Based on our findings, it can be concluded that functional consequences of
PTPN22 C1858T on immune responses can lead to pregnancy loss. To the best of our knowledge, no other study has examined the association between this polymorphism and URPL so far. This study compared the frequency of the
PTPN22 620W polymorphism between women with recurrent pregnancy loss and healthy people. Based on the results of this study, the
PTPN22 1858T polymorphism seems to influence the incidence of URPL. Our team also conducted a study to ascertain the association between URPL and the rs2488457 polymorphism, which is located in the promoter region of
PTPN22: the frequency of the rs2488457 polymorphism was higher in URPL individuals compared with in fertile controls (7.00% vs. 4.75%); however, there was no significant difference (p = 0.16) (
30). These two types of polymorphisms are completely independent in terms of inheritance pattern and function.
PTPN22 1858T is more common in European populations, especially of the Caucasian race, while the rs2488457 polymorphism is more prevalent in East Asia. Indeed, different ethnic backgrounds may have caused this discrepancy in the results. Our findings suggest that the frequency distribution of the mentioned polymorphisms in the Iranian population was similar to in European populations, but further epidemiologic research should be performed to confirm our findings.

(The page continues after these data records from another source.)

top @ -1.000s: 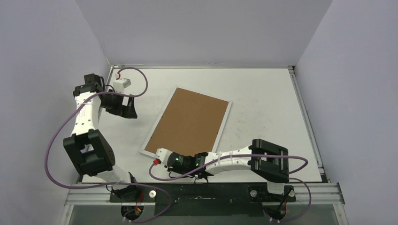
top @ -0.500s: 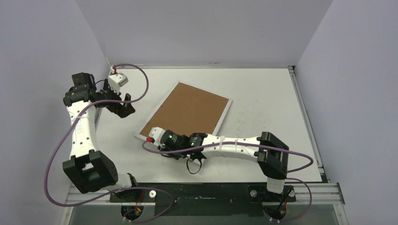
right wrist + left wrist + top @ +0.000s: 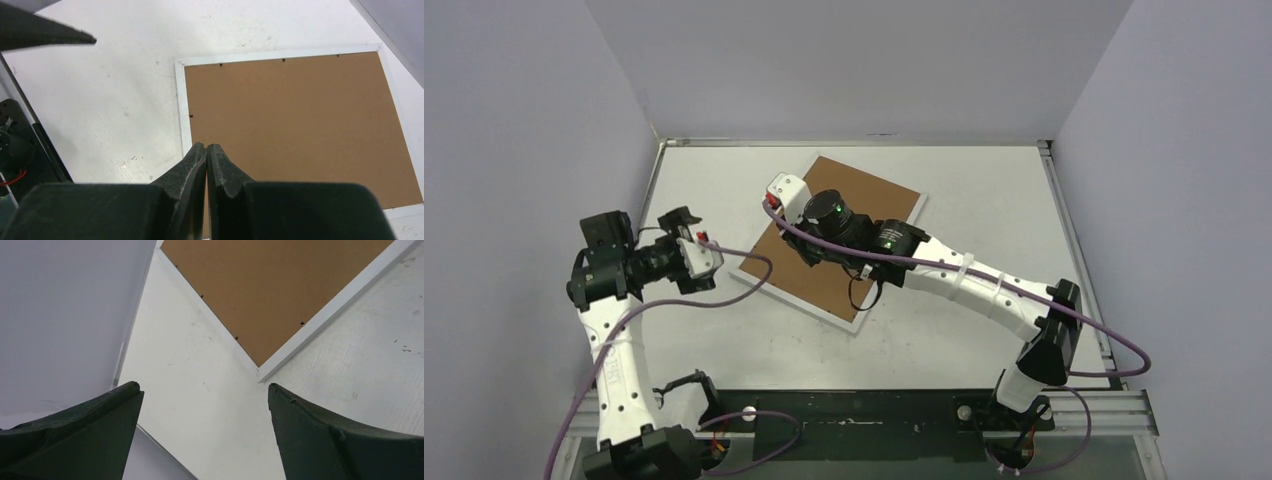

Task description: Put the photo into the frame

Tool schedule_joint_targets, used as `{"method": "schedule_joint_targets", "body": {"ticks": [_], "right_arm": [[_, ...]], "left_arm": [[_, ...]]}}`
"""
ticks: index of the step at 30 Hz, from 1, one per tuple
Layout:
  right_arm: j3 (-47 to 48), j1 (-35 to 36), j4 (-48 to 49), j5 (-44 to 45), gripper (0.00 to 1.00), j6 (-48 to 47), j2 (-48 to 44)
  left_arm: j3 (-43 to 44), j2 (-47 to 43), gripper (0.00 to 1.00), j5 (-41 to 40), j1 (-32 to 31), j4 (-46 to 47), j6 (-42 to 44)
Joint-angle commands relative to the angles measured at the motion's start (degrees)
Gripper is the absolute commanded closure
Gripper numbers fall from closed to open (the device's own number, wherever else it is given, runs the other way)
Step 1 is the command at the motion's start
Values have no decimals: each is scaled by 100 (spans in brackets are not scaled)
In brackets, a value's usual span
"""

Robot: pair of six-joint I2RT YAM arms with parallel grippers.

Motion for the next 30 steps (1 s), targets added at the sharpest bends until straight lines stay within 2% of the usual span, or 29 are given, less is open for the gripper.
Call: {"method": "schedule_joint_targets", "body": {"ticks": [1,3,5,7,8,10,12,15,17,19,22,25,30], "right_arm": [[129,-188,-98,-112,95,-7,-279],[-207,-355,-4,-106,94,32,-498],[-665,-526,79,150,75,264,-698],[-997,-948,6,-19,60,781,-814],[-1332,-1163,56,7,55,1041,-999],[-1996,-1667,385,-22,43,1394,-1366],[-2460,-2076,590,256,32,1569,-1518],[-2665,-2917,899,547,29,1433,-1365],[-2690,-3946,1600,-435,29,1649,-1087],[-2400,-4668,2168,-1008,29,1746,-461],[-973,-5203,1891,-1405,29,1617,1063],[417,-5303,1684,-1631,30,1704,2324],[1712,-5308,1644,-1742,30,1753,3762]], "left_arm": [[-789,-576,4,208,-308,568,1330],[-1046,-650,4,207,-266,1180,617],[-1335,-577,4,127,-201,1654,400],[-1596,-426,4,-36,-276,2537,-629],[-1610,-256,4,-192,-481,2696,-1019],[-1466,227,4,-805,-1002,2426,-935],[-1356,700,4,-1390,-1372,2544,-1438],[-964,1390,4,-1317,-1467,2644,-2478],[-628,1876,4,-1185,-1511,1884,-2032],[-743,2072,4,-1369,-1620,1480,-1504],[-1496,1735,4,-1770,-1780,2031,-1137],[-2159,1381,4,-2230,-2005,3002,-1233],[-2041,2055,4,-2934,-2212,3291,-1979]]}}
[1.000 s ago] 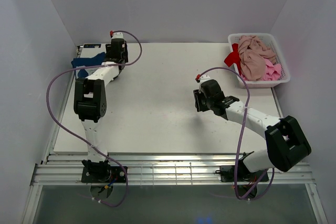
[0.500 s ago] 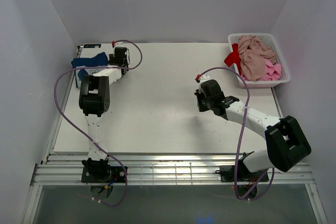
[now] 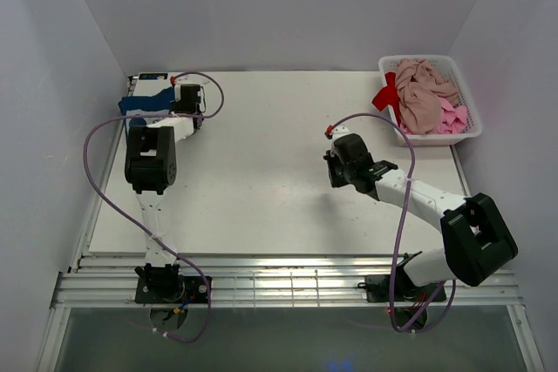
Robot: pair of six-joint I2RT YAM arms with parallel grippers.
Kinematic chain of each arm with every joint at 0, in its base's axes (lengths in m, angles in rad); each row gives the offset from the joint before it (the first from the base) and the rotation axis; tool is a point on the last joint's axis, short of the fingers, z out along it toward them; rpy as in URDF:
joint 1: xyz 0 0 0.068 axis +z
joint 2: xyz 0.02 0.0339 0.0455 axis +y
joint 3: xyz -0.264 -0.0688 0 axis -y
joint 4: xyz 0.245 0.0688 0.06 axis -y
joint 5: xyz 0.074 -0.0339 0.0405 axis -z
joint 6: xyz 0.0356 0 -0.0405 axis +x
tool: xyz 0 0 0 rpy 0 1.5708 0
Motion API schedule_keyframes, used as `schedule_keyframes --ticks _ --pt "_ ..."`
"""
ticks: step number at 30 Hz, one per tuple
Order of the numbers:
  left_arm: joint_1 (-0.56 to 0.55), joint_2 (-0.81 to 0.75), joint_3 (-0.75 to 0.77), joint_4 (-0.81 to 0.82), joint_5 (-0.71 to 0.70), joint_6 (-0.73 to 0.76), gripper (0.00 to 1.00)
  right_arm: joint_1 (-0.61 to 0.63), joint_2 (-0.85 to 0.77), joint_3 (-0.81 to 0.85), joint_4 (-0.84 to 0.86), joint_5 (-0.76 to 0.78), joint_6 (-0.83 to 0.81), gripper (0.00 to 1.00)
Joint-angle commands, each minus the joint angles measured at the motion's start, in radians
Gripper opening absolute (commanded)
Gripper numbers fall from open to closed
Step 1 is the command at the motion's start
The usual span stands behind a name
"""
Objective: Fold and stack the t-shirts
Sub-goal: Put the neatly folded tshirt into the corner of the board with the left arm
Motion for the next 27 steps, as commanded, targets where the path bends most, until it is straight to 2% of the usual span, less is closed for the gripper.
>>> schedule_keyframes --ticks 1,8,15,17,18,19,21,23,27 --pt "0.013 -0.066 -0.077 -0.119 0.0 -0.06 0.0 0.005 -0.054 0.004 -0.013 -0.008 -0.006 0.08" --pt "0.024 -0.147 -0.214 -0.136 -0.003 -0.109 0.0 0.005 -0.123 -0.002 -0.039 -0.012 0.005 0.08" --pt "0.025 -0.179 -0.263 -0.124 0.028 -0.121 0.0 0.005 -0.178 -0.029 -0.05 -0.014 0.011 0.08" --pt "0.025 -0.184 -0.263 -0.108 0.048 -0.117 0.11 0.005 -0.178 -0.037 -0.048 -0.012 0.012 0.1" --pt "0.025 -0.19 -0.259 -0.087 0.058 -0.111 0.31 0.005 -0.176 -0.039 -0.045 -0.011 0.012 0.18" --pt "0.025 -0.196 -0.257 -0.075 0.081 -0.111 0.41 0.005 -0.172 -0.042 -0.041 -0.009 0.012 0.23" --pt "0.018 -0.225 -0.254 -0.033 0.092 -0.111 0.54 0.007 -0.146 -0.042 -0.029 -0.003 0.003 0.34" --pt "-0.01 -0.253 -0.236 -0.007 0.085 -0.076 0.58 0.007 -0.117 -0.016 -0.041 0.032 0.0 0.35" --pt "-0.081 -0.334 -0.171 0.092 0.042 0.023 0.59 0.005 -0.098 0.035 -0.076 0.076 -0.003 0.41"
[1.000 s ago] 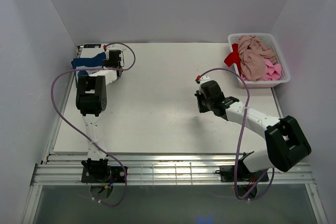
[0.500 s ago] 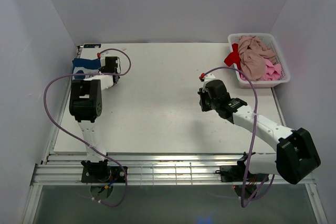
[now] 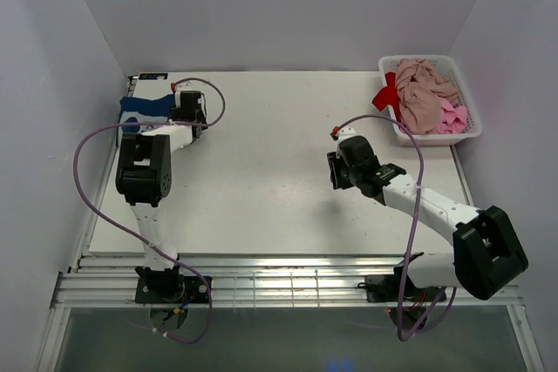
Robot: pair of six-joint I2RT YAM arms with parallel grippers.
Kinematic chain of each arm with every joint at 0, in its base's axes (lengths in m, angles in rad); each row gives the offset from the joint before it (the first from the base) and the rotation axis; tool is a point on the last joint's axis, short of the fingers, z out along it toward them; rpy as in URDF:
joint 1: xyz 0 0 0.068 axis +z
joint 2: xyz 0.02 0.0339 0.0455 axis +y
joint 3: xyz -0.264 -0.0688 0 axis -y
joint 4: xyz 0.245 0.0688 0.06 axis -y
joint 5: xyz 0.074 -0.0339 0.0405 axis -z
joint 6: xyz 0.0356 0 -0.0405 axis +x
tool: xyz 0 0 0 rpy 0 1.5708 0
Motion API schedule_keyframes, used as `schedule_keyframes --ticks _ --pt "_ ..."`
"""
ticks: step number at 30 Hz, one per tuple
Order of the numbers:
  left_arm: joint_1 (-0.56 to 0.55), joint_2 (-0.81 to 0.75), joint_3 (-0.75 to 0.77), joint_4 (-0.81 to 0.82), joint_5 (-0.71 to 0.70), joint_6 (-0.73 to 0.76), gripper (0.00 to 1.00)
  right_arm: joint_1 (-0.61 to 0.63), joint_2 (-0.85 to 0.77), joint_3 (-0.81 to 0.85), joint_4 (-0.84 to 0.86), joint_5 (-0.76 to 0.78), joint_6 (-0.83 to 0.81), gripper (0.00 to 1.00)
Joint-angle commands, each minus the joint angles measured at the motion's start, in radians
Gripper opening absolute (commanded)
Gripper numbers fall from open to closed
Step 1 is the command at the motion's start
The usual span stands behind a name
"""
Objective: Fold and stack the t-shirts
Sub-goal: Put the neatly folded tshirt into the corner of the board with the left arm
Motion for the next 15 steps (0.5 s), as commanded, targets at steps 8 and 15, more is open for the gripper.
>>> schedule_keyframes --ticks 8,15 --pt "-0.297 -0.423 0.022 0.044 0.005 0.092 0.61 0.005 -0.081 0.108 -0.053 0.094 0.009 0.5" --pt "-0.605 -0.639 -0.265 0.011 0.064 -0.054 0.6 0.007 -0.222 0.112 -0.128 0.049 0.067 0.49"
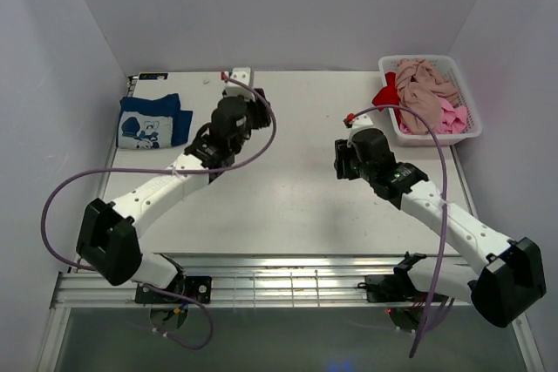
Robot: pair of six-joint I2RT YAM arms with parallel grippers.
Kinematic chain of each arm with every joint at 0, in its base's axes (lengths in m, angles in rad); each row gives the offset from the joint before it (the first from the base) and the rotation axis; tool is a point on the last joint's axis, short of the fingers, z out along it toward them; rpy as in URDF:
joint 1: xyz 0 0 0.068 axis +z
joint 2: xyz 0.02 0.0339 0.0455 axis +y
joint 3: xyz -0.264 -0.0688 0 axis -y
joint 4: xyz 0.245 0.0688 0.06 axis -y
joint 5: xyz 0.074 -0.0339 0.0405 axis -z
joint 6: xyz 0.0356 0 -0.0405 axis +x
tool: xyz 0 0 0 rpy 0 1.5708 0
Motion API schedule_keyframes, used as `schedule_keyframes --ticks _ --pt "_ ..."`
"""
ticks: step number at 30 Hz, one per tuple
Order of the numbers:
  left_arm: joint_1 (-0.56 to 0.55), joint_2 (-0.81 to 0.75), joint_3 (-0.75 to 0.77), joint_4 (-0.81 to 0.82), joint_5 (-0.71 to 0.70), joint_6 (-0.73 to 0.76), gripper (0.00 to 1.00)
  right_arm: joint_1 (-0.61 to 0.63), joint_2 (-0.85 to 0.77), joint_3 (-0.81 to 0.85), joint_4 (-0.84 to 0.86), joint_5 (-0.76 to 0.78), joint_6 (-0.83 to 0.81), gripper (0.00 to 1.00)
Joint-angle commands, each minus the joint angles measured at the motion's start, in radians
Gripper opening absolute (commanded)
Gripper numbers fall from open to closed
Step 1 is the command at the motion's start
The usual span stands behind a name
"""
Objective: Fold and stack the t-shirts
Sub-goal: Put the neatly folded tshirt into the corner of the board with the left arm
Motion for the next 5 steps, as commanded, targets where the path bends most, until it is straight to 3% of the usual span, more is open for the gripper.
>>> schedule_keyframes --ticks 1,5 --pt "-0.148 -0.038 -0.133 -0.071 0.018 -0.075 0.6 0.006 -0.126 0.001 -0.027 0.001 0.044 0.49" --pt "-0.275 -0.091 -0.19 -0.138 0.007 -0.161 0.59 0.006 -0.213 -0.01 -0.071 -0.006 0.091 0.45"
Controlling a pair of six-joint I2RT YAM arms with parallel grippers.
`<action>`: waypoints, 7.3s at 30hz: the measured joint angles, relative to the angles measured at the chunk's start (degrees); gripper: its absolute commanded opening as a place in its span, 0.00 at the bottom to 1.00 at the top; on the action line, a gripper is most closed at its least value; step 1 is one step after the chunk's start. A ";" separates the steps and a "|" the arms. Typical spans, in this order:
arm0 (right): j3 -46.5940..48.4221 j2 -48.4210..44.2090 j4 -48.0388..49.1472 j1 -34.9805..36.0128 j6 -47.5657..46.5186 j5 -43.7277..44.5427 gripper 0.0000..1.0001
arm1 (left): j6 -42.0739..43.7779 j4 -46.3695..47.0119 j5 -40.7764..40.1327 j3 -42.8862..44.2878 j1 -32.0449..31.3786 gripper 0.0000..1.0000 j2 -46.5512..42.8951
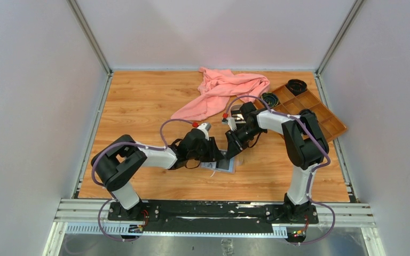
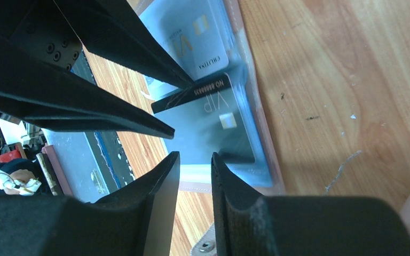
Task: Put the credit cards into the card holder
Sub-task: Insert the credit card into the card holder.
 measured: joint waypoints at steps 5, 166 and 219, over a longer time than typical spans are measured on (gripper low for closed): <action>0.00 -0.02 0.02 0.00 -0.02 -0.02 0.33 | -0.44 0.11 0.76 1.38 -0.33 0.39 1.84; -4.81 -6.80 -2.40 -9.60 -3.72 -6.97 0.33 | 8.33 -10.08 -14.36 7.06 -9.49 0.63 1.29; -4.79 -3.93 -3.02 -5.60 -4.37 -5.11 0.33 | 11.89 -11.28 -16.98 6.43 -8.31 0.00 1.84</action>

Given that the Yazd Infertility Center is located in the center of Iran and given that people are referred to this center from different parts of the country, the results can be generalized to the entire population of the country. Therefore, the obtained information from this study can be useful in understanding the genetic structural information of the Iranian population.
5. Conclusion
We can conclude that
PTPN22 1858T could be considered as one of the causes of URPL and targeting of this functional variant can help to diagnose women at risk of recurrent pregnancy loss. Therefore, the results of this study can be helpful in explaining and clarifying one of the possible causes of URPL and for diagnostic purposes.
Acknowledgments
Our special thanks and gratitude are to Shahid Sadoughi University of Medical Science for financial support and the Infertility Clinic of Yazd.
Conflict of Interest
The authors declare that there is no conflict of interest.